Some are condemning Edward Snowden as a traitor, while others label him a hero. Either way, Snowden’s life as he’s known it has come to an end.
The 29-year-old high school dropout turned computer whiz is at the center of one of the United States’ biggest controversies — the secret collection of cell phone and electronic data from its citizens and foreigners.
The controversy strikes at the heart of a U.S. citizen’s perceived right to privacy.
Snowden, who operated under the code name Verax in his dealings with the Washington Post, disclosed information that was — and continues to be — damaging to the U.S. government, both through the Post and the Guardian, a British newspaper.
He says the reason he blew the whistle on covert data gathering by the U.S. government was the federal government’s surveillance had grown so powerful and intrusive that he was compelled to denounce it. “The public needs to decide whether these programs and policies are right or wrong,” Snowden said Sunday.
Initially, his identity was unknown, but Snowden, no doubt realizing his days of anonymity were short, revealed his identity Sunday in a 12-minute video with the Guardian.
The revelations leaked by Snowden last week were quickly condemned by the White House and, in a rare show of nonpartisanship, much of Congress. House Speaker John Boehner, R-Ohio, was blunt in his assessment Tuesday on a morning TV news show. “He’s a traitor,” Boehner said. “The disclosure of this information puts Americans at risk. It shows our adversaries what our capabilities are. And it’s a giant violation of the law.”

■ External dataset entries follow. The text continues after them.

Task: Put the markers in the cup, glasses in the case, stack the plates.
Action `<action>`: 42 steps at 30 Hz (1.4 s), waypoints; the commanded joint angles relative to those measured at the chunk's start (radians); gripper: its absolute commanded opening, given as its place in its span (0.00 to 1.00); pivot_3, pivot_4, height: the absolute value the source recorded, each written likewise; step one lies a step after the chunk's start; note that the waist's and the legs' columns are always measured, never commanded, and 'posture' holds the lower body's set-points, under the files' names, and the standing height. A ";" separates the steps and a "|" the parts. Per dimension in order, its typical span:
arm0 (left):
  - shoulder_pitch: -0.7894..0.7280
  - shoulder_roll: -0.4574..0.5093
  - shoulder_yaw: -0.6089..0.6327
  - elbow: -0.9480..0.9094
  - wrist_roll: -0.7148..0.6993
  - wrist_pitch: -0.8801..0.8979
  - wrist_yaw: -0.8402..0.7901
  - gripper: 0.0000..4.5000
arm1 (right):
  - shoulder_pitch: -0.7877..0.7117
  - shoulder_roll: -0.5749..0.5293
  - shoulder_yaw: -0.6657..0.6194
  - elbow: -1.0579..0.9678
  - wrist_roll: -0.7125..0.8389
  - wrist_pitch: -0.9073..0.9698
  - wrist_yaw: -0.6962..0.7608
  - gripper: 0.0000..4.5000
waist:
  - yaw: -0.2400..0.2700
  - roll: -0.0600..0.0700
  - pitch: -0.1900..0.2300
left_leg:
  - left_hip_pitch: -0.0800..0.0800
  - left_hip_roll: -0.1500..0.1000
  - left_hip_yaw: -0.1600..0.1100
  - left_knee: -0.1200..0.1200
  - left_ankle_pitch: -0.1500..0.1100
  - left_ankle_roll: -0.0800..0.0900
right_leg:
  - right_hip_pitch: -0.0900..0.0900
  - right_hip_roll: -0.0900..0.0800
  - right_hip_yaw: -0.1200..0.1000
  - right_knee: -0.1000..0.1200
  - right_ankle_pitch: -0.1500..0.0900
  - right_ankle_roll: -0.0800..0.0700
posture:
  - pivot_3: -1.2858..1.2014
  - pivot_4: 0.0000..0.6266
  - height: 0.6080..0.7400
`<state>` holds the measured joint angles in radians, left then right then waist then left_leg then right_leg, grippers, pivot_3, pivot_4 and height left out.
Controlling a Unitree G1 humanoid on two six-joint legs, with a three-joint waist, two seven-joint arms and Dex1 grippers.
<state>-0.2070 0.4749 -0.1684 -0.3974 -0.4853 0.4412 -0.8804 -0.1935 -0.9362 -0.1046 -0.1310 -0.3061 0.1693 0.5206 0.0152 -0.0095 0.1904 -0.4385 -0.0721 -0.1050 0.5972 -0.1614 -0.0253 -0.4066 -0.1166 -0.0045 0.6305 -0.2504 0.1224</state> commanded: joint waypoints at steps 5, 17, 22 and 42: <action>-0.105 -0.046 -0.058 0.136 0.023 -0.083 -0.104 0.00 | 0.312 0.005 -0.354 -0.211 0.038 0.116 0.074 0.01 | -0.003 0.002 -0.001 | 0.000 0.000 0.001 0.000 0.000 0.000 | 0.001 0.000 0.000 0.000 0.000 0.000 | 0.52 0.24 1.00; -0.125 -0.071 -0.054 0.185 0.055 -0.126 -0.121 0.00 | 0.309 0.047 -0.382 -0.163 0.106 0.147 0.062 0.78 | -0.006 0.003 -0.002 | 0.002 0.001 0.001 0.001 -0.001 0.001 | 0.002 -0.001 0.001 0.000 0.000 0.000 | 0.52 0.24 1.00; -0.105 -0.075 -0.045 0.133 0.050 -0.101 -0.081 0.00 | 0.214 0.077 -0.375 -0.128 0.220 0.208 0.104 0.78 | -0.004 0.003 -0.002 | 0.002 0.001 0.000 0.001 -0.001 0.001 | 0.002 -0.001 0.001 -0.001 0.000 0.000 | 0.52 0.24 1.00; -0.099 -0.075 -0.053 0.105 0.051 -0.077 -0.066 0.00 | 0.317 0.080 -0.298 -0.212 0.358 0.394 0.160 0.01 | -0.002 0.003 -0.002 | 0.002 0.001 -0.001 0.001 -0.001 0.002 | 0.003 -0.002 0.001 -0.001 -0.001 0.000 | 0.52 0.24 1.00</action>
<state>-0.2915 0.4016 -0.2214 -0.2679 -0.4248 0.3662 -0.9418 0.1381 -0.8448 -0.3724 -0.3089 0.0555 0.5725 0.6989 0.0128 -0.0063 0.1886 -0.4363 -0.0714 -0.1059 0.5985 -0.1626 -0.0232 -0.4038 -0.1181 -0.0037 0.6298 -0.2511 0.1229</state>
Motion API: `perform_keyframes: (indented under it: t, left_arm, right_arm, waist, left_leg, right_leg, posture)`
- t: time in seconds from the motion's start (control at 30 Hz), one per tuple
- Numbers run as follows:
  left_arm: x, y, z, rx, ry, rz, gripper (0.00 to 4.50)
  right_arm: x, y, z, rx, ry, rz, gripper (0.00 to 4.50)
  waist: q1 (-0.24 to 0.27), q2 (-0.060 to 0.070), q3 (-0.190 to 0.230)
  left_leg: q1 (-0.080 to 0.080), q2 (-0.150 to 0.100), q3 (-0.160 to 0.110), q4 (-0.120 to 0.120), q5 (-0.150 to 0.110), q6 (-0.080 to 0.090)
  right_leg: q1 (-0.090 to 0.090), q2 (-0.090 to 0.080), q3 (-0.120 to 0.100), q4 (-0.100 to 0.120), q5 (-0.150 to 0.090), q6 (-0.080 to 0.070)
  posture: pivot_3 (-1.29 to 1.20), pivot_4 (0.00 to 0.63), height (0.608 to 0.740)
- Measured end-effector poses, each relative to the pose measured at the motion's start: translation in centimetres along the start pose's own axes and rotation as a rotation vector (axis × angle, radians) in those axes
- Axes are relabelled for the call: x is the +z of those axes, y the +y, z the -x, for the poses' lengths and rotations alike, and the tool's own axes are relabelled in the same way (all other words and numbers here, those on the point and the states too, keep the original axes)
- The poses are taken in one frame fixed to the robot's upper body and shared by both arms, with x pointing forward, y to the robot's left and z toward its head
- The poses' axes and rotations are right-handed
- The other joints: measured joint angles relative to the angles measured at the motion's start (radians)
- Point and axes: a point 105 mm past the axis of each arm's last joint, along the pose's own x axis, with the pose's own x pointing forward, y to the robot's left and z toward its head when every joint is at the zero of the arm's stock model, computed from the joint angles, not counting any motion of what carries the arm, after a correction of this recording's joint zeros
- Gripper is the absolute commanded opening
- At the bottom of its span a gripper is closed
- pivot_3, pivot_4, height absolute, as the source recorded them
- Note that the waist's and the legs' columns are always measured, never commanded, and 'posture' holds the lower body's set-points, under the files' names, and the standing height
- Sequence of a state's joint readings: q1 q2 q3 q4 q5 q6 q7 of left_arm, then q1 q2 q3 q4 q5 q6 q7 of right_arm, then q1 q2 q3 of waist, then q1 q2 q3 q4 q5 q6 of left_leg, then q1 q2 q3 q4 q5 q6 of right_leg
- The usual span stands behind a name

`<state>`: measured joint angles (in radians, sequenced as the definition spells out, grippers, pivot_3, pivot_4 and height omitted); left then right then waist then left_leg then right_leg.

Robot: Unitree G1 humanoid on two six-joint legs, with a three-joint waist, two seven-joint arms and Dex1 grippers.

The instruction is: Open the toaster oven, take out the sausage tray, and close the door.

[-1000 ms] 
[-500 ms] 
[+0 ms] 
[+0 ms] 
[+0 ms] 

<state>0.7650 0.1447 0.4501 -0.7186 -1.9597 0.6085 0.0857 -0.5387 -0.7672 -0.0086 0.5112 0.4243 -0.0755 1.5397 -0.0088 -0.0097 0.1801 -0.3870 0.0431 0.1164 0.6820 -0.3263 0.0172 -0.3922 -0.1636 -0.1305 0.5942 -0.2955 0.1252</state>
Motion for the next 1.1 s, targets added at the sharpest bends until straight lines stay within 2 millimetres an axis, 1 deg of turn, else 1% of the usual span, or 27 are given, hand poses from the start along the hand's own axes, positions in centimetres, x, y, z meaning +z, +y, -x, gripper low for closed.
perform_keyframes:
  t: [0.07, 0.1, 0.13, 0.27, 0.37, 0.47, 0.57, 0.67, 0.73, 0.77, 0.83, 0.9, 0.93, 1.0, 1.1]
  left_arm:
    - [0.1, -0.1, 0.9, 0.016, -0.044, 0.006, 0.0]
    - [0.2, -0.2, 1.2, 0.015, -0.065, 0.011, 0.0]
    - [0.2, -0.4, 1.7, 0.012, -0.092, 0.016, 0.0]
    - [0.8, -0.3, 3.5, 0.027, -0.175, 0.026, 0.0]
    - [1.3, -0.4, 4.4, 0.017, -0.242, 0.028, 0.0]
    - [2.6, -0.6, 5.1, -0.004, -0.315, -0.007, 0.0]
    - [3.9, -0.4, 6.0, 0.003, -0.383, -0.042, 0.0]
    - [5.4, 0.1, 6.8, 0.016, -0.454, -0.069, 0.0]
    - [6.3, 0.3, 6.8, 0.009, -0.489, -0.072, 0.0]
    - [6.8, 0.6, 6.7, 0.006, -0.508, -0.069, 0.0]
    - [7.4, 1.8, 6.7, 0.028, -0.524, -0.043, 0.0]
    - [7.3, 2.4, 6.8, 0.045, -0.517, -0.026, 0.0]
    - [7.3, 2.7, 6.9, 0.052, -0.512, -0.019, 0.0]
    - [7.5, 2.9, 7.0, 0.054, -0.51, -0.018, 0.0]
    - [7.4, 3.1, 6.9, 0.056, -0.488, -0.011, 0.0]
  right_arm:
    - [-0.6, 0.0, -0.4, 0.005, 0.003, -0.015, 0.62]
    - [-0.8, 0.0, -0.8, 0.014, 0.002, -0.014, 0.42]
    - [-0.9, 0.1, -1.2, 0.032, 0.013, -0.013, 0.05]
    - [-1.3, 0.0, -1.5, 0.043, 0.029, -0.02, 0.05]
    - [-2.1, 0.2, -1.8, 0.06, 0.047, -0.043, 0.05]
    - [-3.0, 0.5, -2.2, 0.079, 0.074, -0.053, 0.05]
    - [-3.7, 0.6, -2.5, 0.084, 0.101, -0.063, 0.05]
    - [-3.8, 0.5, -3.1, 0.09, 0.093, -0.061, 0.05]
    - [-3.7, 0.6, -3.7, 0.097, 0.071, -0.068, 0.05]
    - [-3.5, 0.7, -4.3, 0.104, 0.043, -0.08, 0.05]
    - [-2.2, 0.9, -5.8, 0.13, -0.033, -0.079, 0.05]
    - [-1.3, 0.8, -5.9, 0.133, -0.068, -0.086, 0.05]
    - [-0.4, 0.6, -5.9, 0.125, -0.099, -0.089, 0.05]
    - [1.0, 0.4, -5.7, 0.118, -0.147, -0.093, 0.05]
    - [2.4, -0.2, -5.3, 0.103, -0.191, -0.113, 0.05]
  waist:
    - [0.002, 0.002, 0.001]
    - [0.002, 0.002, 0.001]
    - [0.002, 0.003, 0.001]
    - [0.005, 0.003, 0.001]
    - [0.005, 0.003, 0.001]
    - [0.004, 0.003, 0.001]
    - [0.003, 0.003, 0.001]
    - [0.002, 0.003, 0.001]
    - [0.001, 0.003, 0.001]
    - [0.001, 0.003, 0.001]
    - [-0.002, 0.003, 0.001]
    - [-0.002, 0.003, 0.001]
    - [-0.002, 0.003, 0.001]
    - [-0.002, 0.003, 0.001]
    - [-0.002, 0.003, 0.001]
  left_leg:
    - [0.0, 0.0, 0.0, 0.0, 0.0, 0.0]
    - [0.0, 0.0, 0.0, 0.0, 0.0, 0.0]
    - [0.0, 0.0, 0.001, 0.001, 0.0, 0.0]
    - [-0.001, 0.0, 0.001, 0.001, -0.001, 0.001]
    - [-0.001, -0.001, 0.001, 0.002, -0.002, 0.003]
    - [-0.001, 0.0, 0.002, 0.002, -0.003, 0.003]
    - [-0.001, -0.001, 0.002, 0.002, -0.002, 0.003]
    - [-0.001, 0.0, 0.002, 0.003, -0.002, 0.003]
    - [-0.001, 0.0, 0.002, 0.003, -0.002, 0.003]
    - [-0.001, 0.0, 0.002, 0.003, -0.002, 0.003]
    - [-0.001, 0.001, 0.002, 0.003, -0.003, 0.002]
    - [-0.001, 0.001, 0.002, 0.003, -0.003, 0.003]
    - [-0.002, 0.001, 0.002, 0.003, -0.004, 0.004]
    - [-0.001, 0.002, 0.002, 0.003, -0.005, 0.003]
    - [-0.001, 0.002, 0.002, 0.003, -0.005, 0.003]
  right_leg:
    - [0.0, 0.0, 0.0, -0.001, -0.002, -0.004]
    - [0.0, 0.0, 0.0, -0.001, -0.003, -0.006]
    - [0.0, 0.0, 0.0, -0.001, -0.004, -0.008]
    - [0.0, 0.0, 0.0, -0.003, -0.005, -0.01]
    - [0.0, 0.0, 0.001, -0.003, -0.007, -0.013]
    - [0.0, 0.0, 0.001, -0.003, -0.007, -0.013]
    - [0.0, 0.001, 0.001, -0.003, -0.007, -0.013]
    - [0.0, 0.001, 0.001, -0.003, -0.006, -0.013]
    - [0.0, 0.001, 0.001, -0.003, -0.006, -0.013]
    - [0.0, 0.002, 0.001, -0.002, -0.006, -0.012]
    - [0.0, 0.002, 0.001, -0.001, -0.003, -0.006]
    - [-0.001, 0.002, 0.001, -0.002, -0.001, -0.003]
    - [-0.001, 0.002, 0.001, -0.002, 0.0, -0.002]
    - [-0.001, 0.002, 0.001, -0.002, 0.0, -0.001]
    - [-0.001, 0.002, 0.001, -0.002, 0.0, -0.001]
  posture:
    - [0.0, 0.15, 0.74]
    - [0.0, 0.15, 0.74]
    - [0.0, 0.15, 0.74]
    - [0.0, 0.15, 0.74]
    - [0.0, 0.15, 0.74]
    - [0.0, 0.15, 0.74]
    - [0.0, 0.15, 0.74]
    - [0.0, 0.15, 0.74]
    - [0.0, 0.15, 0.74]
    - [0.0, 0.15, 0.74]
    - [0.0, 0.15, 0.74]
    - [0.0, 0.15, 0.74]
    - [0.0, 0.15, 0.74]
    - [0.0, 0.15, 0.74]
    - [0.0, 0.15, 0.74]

On his Campaign for Liberty website, former U.S. Rep. Ron Paul — a libertarian Texas Republican who Snowden supported in his 2012 presidential bid — had the opposite take: “The Fourth Amendment is clear; we should be secure in our persons, houses, papers, and effects, and all warrants must have probable cause,” his statement reads. “Today the government operates largely in secret, while seeking to know everything about our private lives – without probable cause and without a warrant.
“The government does not need to know more about what we are doing. We need to know more about what the government is doing. We should be thankful for individuals like Edward Snowden and Glenn Greenwald who see injustice being carried out by their own government and speak out, despite the risk. They have done a great service to the American people by exposing the truth about what our government is doing in secret.”
Lawmakers and the White House, who defend the cellphone and Internet snooping, say that the practice has prevented terrorist attacks and has been instrumental in collecting data on those who would do our nation harm. And they say everything was properly conducted, and Congress was kept informed on the program.
What government officials fail to understand is that the Internet is much like a wild beast that is taken in as a pet. It can turn on you at any time and it very likely will, as it has done here. The thought that data mining of this magnitude could continue indefinitely and in secret was poor judgment on the part of the federal government.
And now that it is in the open, Americans are looking at our government differently. Suddenly, the plots of conspiracy movies and espionage novels in which information is surreptitiously collected and misused have a much too real edge to them.
Our friends are also looking at us differently. On Tuesday, the European Parliament was questioning its cooperation with the U.S. government regarding data sharing.
And with Snowden in hiding while he looks for asylum with a nation that has a weak extradition agreement with the United States — or none at all — America faces the very real risk that Snowden and what he knows will end up in the hands of a less-than-friendly government. Russian officials, licking their chops at the thought of embarrassing the U.S., are sending signals that he may be welcome there. And he was last known to be in Hong Kong, which gives the Chinese government an advantage.
Snowden has kicked up a hornet’s nest, there’s no doubt about that. How much it will impact U.S. security and how he will be viewed in the long run are two questions still up for debate.
But an even more important debate is whether we, as Americans, want our government to have this level of scrutiny on us. Our lawmakers may have known about all the details, but rank-and-file Americans didn’t. These laws were implemented with little resistance after 9/11, in large part because many Americans were willing to forfeit personal freedoms for added security. The question now is whether that scale has tipped too far away from freedom and too heavily toward a police state.
Meanwhile, when the Internet and its email were new technologies expanding in use and cell phone calls could be picked up on radio scanners, there was a sense that you should never say or write something that you wouldn’t want the whole world to hear or read.
That, it turns out, is still good advice.